Next.js 15 shipped with a set of changes that fundamentally alter how you reason about caching, data fetching, and Server Components. If you have been building Next.js applications for a while, some of these represent a genuine paradigm shift — not just incremental improvements.
Async Request APIs
The biggest breaking change in Next.js 15 is the move to async request APIs. `cookies()`, `headers()`, `params`, and `searchParams` are now all async and must be awaited. This aligns them with the dynamic nature of request-time data and enables better static analysis by the build system.
In practice, this means updating your layouts and pages to `async` functions and awaiting these values. The Next.js codemod handles most of the migration automatically.
// Before (Next.js 14)
const cookieStore = cookies();
const token = cookieStore.get('token');
// After (Next.js 15)
const cookieStore = await cookies();
const token = cookieStore.get('token');Caching Changes — Fetch Is No Longer Cached by Default
In Next.js 14, `fetch` requests were cached by default. This confused many developers who expected live data but received stale cached responses. Next.js 15 reverses this default: `fetch` requests and `GET` route handlers are no longer cached by default.

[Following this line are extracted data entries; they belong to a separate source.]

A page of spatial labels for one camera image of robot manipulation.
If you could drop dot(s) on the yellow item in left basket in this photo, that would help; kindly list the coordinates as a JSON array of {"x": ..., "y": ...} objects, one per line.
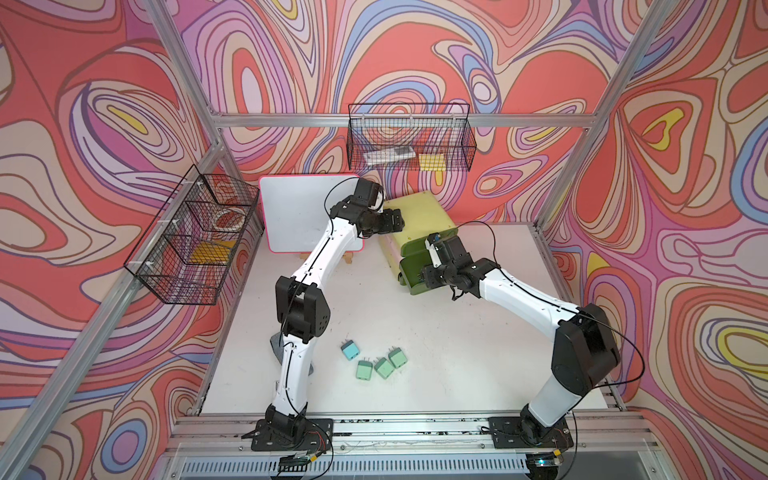
[{"x": 211, "y": 252}]

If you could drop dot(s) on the yellow green drawer cabinet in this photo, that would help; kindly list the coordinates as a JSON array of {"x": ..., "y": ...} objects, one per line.
[{"x": 423, "y": 215}]

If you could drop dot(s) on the aluminium frame rail front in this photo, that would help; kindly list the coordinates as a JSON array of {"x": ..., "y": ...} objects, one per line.
[{"x": 609, "y": 444}]

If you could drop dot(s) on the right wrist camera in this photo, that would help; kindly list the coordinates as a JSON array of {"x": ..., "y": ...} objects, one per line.
[{"x": 444, "y": 251}]

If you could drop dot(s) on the black wire basket back wall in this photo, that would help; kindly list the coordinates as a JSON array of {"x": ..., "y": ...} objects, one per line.
[{"x": 429, "y": 128}]

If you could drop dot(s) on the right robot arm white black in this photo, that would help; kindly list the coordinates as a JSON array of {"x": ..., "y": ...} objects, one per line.
[{"x": 584, "y": 348}]

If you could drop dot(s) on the grey box in back basket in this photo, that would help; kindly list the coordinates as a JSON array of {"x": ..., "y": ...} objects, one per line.
[{"x": 389, "y": 155}]

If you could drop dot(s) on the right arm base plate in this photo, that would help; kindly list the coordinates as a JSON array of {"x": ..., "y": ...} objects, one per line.
[{"x": 516, "y": 432}]

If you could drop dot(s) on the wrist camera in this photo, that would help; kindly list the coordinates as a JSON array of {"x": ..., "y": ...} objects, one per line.
[
  {"x": 368, "y": 194},
  {"x": 444, "y": 251}
]

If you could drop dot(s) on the green plug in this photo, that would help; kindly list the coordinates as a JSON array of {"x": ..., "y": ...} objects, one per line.
[
  {"x": 384, "y": 368},
  {"x": 364, "y": 370},
  {"x": 397, "y": 357}
]

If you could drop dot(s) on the pink framed whiteboard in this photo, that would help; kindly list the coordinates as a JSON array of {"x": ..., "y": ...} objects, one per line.
[{"x": 295, "y": 208}]

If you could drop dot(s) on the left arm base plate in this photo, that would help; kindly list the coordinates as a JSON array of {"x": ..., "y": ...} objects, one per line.
[{"x": 292, "y": 434}]

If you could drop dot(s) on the yellow block in back basket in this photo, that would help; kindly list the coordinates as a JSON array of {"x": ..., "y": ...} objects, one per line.
[{"x": 432, "y": 162}]

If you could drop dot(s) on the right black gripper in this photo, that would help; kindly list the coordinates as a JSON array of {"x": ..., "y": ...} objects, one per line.
[{"x": 429, "y": 277}]

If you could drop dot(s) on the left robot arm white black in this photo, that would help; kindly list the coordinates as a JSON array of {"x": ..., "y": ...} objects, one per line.
[{"x": 302, "y": 308}]

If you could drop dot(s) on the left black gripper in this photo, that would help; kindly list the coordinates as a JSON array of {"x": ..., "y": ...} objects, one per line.
[{"x": 386, "y": 225}]

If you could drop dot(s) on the green circuit board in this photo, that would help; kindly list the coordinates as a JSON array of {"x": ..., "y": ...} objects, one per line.
[{"x": 293, "y": 463}]

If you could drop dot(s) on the black wire basket left wall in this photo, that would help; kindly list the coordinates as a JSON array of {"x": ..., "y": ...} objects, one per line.
[{"x": 202, "y": 207}]

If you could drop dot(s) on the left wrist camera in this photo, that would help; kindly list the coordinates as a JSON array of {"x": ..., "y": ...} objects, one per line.
[{"x": 368, "y": 194}]

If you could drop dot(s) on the black wire basket wall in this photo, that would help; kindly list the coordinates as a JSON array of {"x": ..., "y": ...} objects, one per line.
[
  {"x": 202, "y": 207},
  {"x": 429, "y": 128}
]

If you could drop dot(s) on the teal plug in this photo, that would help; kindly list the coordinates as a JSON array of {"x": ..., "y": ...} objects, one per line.
[{"x": 350, "y": 350}]

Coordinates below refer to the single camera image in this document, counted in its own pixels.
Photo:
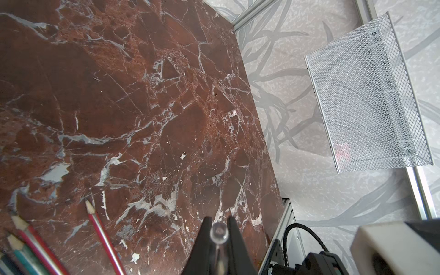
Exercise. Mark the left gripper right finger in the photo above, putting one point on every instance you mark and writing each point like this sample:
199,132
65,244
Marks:
239,261

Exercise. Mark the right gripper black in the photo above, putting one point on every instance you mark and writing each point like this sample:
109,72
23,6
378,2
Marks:
324,263

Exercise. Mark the left gripper left finger black frame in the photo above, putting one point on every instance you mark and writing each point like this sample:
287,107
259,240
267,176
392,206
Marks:
199,260

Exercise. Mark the maroon capped pencil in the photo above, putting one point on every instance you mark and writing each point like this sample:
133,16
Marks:
105,240

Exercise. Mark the green capped pencil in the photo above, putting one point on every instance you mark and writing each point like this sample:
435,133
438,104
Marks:
26,257

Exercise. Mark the navy capped pencil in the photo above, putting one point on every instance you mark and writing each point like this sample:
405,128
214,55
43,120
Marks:
8,267

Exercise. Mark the red pencil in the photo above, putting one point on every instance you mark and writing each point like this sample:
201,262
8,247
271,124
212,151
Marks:
39,247

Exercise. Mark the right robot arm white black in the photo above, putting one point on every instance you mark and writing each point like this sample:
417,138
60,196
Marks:
396,248

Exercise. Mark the pink object in basket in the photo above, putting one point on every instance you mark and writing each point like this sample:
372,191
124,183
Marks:
343,153

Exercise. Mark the white wire mesh basket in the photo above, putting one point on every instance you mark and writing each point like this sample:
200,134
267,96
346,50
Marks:
366,99

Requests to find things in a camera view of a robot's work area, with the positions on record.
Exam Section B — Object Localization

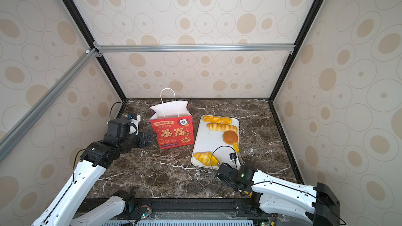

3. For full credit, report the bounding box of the golden croissant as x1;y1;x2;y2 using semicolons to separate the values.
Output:
193;152;211;166

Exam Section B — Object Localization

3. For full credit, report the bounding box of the red paper gift bag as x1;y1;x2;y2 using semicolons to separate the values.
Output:
150;88;195;150

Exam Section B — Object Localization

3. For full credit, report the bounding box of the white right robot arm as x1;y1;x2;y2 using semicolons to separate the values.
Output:
198;152;346;226

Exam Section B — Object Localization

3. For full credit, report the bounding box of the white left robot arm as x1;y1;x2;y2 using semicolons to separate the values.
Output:
33;115;153;226

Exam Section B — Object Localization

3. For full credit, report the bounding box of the long striped bread roll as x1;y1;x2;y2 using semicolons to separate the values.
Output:
207;123;238;133

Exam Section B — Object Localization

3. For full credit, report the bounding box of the long twisted bread top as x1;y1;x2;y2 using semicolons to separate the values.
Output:
203;116;232;125

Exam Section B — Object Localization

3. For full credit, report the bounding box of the round brown bun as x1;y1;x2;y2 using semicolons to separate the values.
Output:
223;131;239;145

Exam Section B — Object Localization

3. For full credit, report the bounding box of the white rectangular tray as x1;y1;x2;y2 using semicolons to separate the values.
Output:
191;115;241;170

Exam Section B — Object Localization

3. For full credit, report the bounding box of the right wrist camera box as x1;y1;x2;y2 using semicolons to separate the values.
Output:
229;153;238;164

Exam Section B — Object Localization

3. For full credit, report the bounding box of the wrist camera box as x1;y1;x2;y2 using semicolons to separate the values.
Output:
229;153;238;164
126;114;141;135

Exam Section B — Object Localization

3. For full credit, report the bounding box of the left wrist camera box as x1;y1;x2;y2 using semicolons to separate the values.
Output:
126;114;141;135

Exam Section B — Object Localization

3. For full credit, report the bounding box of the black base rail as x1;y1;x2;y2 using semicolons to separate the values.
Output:
75;197;329;226

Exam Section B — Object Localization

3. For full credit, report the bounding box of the horizontal aluminium rail back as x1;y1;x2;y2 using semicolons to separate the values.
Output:
96;44;295;53

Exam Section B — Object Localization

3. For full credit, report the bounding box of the diagonal aluminium rail left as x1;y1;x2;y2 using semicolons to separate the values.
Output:
1;48;96;161

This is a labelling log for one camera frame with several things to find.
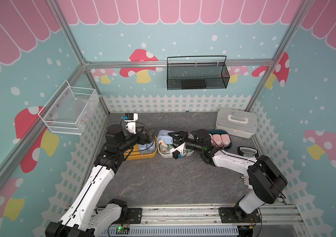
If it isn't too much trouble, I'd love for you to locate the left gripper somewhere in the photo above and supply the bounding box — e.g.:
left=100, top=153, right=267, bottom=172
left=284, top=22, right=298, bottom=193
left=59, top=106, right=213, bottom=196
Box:
left=119, top=126, right=158, bottom=153

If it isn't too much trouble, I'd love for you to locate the pink pencil sharpener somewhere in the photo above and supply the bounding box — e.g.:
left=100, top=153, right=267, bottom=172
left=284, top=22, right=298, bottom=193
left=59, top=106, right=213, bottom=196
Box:
left=212, top=134, right=223, bottom=148
left=221, top=134, right=231, bottom=149

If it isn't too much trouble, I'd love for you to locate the dark teal storage box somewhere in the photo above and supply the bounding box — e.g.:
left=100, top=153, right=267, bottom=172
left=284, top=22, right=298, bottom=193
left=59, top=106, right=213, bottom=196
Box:
left=208, top=129, right=232, bottom=150

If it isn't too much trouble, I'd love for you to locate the blue pencil sharpener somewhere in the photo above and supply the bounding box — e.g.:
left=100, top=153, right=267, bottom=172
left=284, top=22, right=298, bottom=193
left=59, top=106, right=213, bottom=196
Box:
left=157, top=130, right=173, bottom=149
left=138, top=142, right=156, bottom=155

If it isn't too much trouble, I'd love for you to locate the yellow plastic storage box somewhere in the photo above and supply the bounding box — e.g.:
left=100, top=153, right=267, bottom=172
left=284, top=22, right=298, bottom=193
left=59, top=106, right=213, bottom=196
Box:
left=124, top=139, right=157, bottom=160

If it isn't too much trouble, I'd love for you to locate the white plastic storage box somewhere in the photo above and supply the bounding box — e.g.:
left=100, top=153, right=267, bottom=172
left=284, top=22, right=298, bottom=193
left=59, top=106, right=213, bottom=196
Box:
left=157, top=132, right=195, bottom=159

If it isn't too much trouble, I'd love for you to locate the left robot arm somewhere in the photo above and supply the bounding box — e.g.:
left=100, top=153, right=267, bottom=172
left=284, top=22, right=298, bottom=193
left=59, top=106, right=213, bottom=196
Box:
left=45, top=124, right=155, bottom=237

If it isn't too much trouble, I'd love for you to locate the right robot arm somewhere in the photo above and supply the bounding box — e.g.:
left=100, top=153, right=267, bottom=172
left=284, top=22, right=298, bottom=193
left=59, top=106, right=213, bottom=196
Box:
left=168, top=129, right=288, bottom=222

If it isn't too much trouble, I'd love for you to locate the translucent plastic lidded case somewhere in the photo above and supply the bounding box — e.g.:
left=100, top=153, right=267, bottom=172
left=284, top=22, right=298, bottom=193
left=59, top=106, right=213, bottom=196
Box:
left=215, top=107, right=257, bottom=139

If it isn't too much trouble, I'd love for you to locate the rack of metal bits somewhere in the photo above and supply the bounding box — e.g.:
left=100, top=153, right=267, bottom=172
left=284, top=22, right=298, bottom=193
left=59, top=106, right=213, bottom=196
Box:
left=238, top=146, right=259, bottom=190

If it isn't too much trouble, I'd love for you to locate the small green circuit board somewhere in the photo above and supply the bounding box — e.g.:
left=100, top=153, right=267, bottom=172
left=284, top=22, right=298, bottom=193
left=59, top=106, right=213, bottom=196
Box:
left=116, top=226, right=130, bottom=235

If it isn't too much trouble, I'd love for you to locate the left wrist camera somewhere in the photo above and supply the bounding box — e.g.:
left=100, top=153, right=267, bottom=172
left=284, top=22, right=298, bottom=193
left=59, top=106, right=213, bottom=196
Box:
left=123, top=113, right=138, bottom=134

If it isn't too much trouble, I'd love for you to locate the white wire mesh basket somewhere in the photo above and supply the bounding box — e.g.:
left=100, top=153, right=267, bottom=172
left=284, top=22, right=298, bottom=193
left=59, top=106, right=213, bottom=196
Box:
left=38, top=81, right=99, bottom=135

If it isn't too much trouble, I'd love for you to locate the black wire mesh basket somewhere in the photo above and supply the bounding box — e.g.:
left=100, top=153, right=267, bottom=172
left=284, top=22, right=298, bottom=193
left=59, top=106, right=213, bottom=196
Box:
left=167, top=55, right=230, bottom=90

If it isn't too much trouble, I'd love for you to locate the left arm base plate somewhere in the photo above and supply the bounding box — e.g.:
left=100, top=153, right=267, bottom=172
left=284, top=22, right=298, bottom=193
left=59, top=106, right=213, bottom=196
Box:
left=121, top=208, right=143, bottom=225

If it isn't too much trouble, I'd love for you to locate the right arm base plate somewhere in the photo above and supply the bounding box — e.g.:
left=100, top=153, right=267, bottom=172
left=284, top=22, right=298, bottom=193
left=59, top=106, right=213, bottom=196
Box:
left=218, top=207, right=261, bottom=225

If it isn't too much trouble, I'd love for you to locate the grey slotted cable duct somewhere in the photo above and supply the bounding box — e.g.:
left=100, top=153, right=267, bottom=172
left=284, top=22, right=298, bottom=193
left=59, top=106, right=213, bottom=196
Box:
left=100, top=225, right=240, bottom=237

You now opt into caching explicitly. This is a more intuitive default that reduces unexpected behaviour in production.
// Opt into caching explicitly
const data = await fetch('https://api.example.com/data', {
next: { revalidate: 3600 } // cache for 1 hour
});
// Or always fresh
const data = await fetch('https://api.example.com/data', {
cache: 'no-store'
});Partial Prerendering (Stable)
Partial Prerendering (PPR) allows a single route to combine static and dynamic rendering. The static shell is served instantly from CDN while dynamic holes are streamed in. The result is near-instant page loads even for pages with personalised or real-time content.
Enable it per-route with `experimental_ppr = true` (now stable in Next.js 15). Wrap your dynamic components in `<Suspense>` to define the boundaries.
Turbopack Stable for Development
Turbopack is now stable for `next dev`. For large codebases, fast refresh times in development are significantly improved over the old Webpack-based pipeline. Turbopack's incremental architecture means only changed modules are recompiled.
If you have been holding off on Turbopack due to plugin incompatibilities, now is the time to re-evaluate. The ecosystem support has matured substantially.
React 19 Support
Next.js 15 ships with full React 19 support, bringing native `use()` hook support, improved Server Actions, and the new `<Form>` component that provides client-side navigation with form submissions out of the box.
The React 19 `use()` hook is particularly useful for reading promises and context values in components — it works in both server and client components and integrates cleanly with Suspense.